Fabio is not just some dumb gorgeous guy who wandered into the U. S. via Milan. He is savvy enough to go by only one name, in the tradition of Madonna and Cher. His claim to fame up to now is his modeling career. His image has graced the covers of more than 350 Avon romance novels. He has his own beefcake calendar.

Now he is a novelist. Not satisfied with merely adorning the covers of books, Fabio now plans to write a few. Naturally, because he is so very Fabio, he landed a six-figure contract up front to write three books.

These kinds of reports make plain, old ordinary writers like myself, who grind it out daily, want to run off screaming into the sunset.

Not that I begrudge Fabio any success on his sure-to-be-priceless prose. It’s just that most writers I know have to achieve success the old-fashioned way. They sit and write, and sit and write, and sit and write some more. If they’re lucky, someone might see the merit in their work and choose to publish it.

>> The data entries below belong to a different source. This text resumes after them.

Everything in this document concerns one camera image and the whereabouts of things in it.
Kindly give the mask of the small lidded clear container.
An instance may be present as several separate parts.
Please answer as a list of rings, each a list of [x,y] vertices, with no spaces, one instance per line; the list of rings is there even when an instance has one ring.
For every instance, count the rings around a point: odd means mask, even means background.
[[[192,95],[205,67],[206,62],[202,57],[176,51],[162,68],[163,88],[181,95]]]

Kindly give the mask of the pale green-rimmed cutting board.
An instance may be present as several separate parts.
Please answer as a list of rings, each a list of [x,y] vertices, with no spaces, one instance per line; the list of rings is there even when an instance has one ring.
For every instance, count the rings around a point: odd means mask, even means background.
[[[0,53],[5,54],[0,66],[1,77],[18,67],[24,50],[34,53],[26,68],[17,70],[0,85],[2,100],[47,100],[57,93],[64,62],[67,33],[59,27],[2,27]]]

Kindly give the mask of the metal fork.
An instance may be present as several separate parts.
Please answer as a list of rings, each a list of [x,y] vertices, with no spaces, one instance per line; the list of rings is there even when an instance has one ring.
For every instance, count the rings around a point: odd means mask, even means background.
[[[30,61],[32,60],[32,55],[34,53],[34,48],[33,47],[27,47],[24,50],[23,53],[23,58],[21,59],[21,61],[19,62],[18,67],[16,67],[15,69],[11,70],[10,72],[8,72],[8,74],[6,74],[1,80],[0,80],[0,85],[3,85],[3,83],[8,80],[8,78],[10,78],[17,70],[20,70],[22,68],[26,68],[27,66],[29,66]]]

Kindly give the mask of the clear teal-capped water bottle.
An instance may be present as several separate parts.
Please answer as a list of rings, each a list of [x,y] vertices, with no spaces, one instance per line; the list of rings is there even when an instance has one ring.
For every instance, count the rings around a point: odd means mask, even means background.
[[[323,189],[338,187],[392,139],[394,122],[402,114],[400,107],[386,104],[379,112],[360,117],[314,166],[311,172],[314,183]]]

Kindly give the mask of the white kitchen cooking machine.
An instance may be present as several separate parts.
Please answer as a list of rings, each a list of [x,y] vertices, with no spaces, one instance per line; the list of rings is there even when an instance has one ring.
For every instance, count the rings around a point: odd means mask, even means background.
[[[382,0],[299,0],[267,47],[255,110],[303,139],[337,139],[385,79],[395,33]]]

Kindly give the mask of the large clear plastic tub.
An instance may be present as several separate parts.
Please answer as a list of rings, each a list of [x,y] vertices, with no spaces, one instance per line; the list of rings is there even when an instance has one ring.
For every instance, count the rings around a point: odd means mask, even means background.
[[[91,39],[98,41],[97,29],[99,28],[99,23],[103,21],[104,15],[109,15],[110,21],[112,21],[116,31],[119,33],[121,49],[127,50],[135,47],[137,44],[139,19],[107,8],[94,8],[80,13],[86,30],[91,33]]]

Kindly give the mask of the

Most writers spend years honing their craft, which is the shaping of words into their own vision or voice. Some spend a lifetime at it and never even get published.

Maybe I’m jumping to conclusions about Fabio’s ability to put two words together. After all, I don’t know the man. For all I know, he could be a brilliant wordsmith. Maybe he goes to the library every day.

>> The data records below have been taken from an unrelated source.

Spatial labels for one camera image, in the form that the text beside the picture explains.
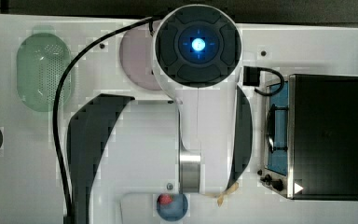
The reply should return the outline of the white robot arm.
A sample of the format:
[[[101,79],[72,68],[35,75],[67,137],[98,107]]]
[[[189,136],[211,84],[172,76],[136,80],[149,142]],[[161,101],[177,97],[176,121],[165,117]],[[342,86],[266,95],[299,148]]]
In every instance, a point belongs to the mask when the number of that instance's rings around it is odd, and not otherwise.
[[[215,7],[179,7],[161,20],[151,54],[153,75],[178,109],[180,192],[217,195],[230,189],[253,146],[235,22]]]

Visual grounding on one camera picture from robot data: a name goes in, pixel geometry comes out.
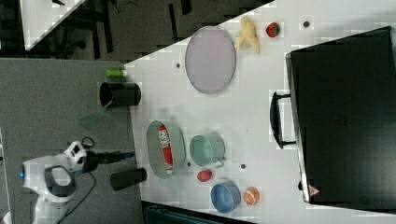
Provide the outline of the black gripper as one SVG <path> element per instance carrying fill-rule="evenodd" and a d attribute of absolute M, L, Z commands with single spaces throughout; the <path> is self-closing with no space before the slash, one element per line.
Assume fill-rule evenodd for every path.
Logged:
<path fill-rule="evenodd" d="M 111 153 L 95 153 L 93 151 L 87 152 L 87 157 L 84 161 L 83 172 L 89 173 L 94 171 L 99 164 L 110 164 L 121 161 L 122 159 L 129 159 L 135 155 L 134 151 L 122 152 L 119 151 Z"/>

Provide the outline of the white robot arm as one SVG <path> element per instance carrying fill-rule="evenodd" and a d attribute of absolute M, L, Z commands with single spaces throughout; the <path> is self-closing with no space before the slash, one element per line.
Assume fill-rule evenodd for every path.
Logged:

The recent piece in Vanity Fair mentions that a few women romance novelists might be upset by the fact that Fabio so easily landed his first book contract (and most romance novelists are, indeed, women). They aren’t raking it in with a six-figure contract.

Little did they know that in order to be a successful novelist with a big advance, all they had to do was pump up their pectoral muscles and have fabulous flowing hair. And have photos taken of themselves in various weird sexual poses, put a wrapper on it and call it a book.

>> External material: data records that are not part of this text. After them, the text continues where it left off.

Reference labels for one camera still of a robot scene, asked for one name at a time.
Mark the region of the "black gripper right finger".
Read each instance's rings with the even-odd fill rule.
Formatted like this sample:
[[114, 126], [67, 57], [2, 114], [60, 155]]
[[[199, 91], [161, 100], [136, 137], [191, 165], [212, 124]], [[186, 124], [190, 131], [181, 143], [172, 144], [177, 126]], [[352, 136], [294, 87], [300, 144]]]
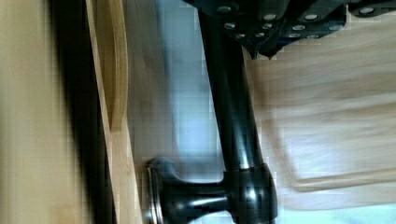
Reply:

So here is my advice to anyone who wants to publish a book. Go to the gym and work out with a personal trainer. Wear provocative outfits and gets lots of hair (or shave your head). Draw attention to yourself by shooting someone and have a movie-of-the-week made out of it. Have plastic surgery on problem areas. Lose your last name, or your first – whichever works better.
Get on Roseanne’s TV show or Saturday Night Live. Call Howard Stern. Tell everything to everyone about your dysfunctional family, your past battle with anorexia, and how your sister killed your hamster when you were six.

Don’t get married and have children, but if you do, do it often. Don’t do anything normal or mainstream. Don’t write a column for a community newspaper. In fact – don’t write. Other people will do that for you when you are famous. Look again at the current bestseller list. These people aren’t writers – they are celebrities. And they all have ghostwriters (maybe you could be one of those).

So from now on, instead of my usual column, I will be working on a deal for a calendar “Wanna – Be Hot Housewives.” Instead of writing, I will work out all day. And please, if you see me, just call me Kathy. I’ll never make it with a last name.